# Tour de Fuzz -- Sonoma County -- Sat Sept 8th



## chezcyclist (Aug 12, 2012)

Hi all,

This year I'm helping out with the TOUR DE FUZZ and want to share the details. It includes 3 routes -- 50K Roadie, 100K Enthusiast and 100M Commando (the latter includes an optional Geysers Challenge!) It includes:

Finish Line BBQ Celebration with Kalua Pig
 
Francis Ford Coppola Wine and Lagunitas Beer (free with registration!)
 
Special deals at 3 local hotels so people can come for the ride, stay for the weekend (Hilton, a boutique hotel, and an economy hotel)
 
There's even an optional Carbo Load dinner on Fri Sept 7th at 6pm sponsored by Johnny Garlic's (includes the full shebang).

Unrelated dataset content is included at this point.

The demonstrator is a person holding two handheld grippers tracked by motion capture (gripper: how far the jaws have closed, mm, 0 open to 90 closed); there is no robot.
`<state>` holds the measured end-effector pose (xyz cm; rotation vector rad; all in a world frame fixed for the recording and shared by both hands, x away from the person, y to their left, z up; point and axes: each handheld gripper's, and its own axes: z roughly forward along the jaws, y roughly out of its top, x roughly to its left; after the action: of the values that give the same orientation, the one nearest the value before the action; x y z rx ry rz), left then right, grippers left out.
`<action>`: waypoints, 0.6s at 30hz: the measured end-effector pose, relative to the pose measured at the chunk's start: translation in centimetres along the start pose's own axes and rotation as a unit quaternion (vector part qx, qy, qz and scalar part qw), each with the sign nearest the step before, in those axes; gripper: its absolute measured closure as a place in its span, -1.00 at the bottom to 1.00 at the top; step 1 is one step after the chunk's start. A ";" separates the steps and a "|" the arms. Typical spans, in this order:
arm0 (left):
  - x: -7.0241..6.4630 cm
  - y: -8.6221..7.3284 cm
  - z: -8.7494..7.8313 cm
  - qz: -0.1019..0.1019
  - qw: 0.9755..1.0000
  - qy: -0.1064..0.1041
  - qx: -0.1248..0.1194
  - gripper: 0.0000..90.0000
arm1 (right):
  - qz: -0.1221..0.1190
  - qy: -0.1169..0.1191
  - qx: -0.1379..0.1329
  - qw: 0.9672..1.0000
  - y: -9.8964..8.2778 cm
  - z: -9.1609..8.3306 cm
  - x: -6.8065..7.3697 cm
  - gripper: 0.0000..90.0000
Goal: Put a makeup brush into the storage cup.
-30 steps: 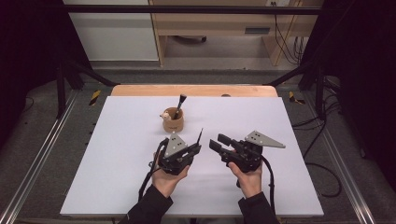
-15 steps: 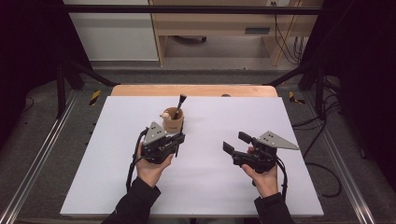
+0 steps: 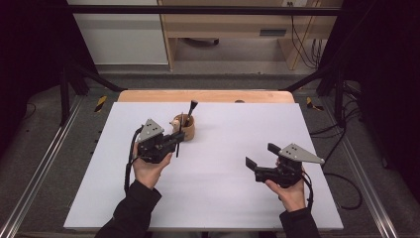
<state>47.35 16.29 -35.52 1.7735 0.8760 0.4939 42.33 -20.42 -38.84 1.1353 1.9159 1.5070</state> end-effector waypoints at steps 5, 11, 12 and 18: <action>0.5 0.5 0.1 0.002 1.000 0.003 0.000 0.88 | -0.006 -0.016 0.000 1.000 -0.3 -0.5 -0.5 -0.91; 1.2 1.2 0.2 -0.003 1.000 0.005 -0.003 0.88 | -0.008 -0.026 0.005 1.000 -0.8 -1.2 -1.4 -0.92; 1.4 1.4 0.2 -0.003 1.000 0.005 -0.003 0.88 | -0.009 -0.027 0.005 1.000 -0.9 -1.2 -1.5 -0.92; 1.9 2.0 0.7 -0.003 1.000 0.008 -0.005 0.88 | -0.008 -0.029 0.004 1.000 -1.1 -1.7 -1.9 -0.92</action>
<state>49.66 16.94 -34.09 1.7607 0.8881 0.5083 41.78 -23.00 -39.64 1.1537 1.8892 1.4427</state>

Full SAG & mechanic support

Terrific rest stops
 
Outstanding music
 
Swag bags from Whole Foods
 
Pool and showers at the end
 
Law enforcement demos (great for families!)
 
--and the nicest people around (which is why I'm helping)!

Starts and ends in Santa Rosa. Tour de Fuzz benefits the Law Enforcement Chaplaincy to boot. Cost is $65/$75/$85 and it is CAPPED at 1,000 riders and expected to sell out. Enjoy an awesome ride through wine country with this truly unique ride...


----------



## eschummer (Jul 29, 2011)

Cool! I just signed up my son and I, and we'll see you there!


----------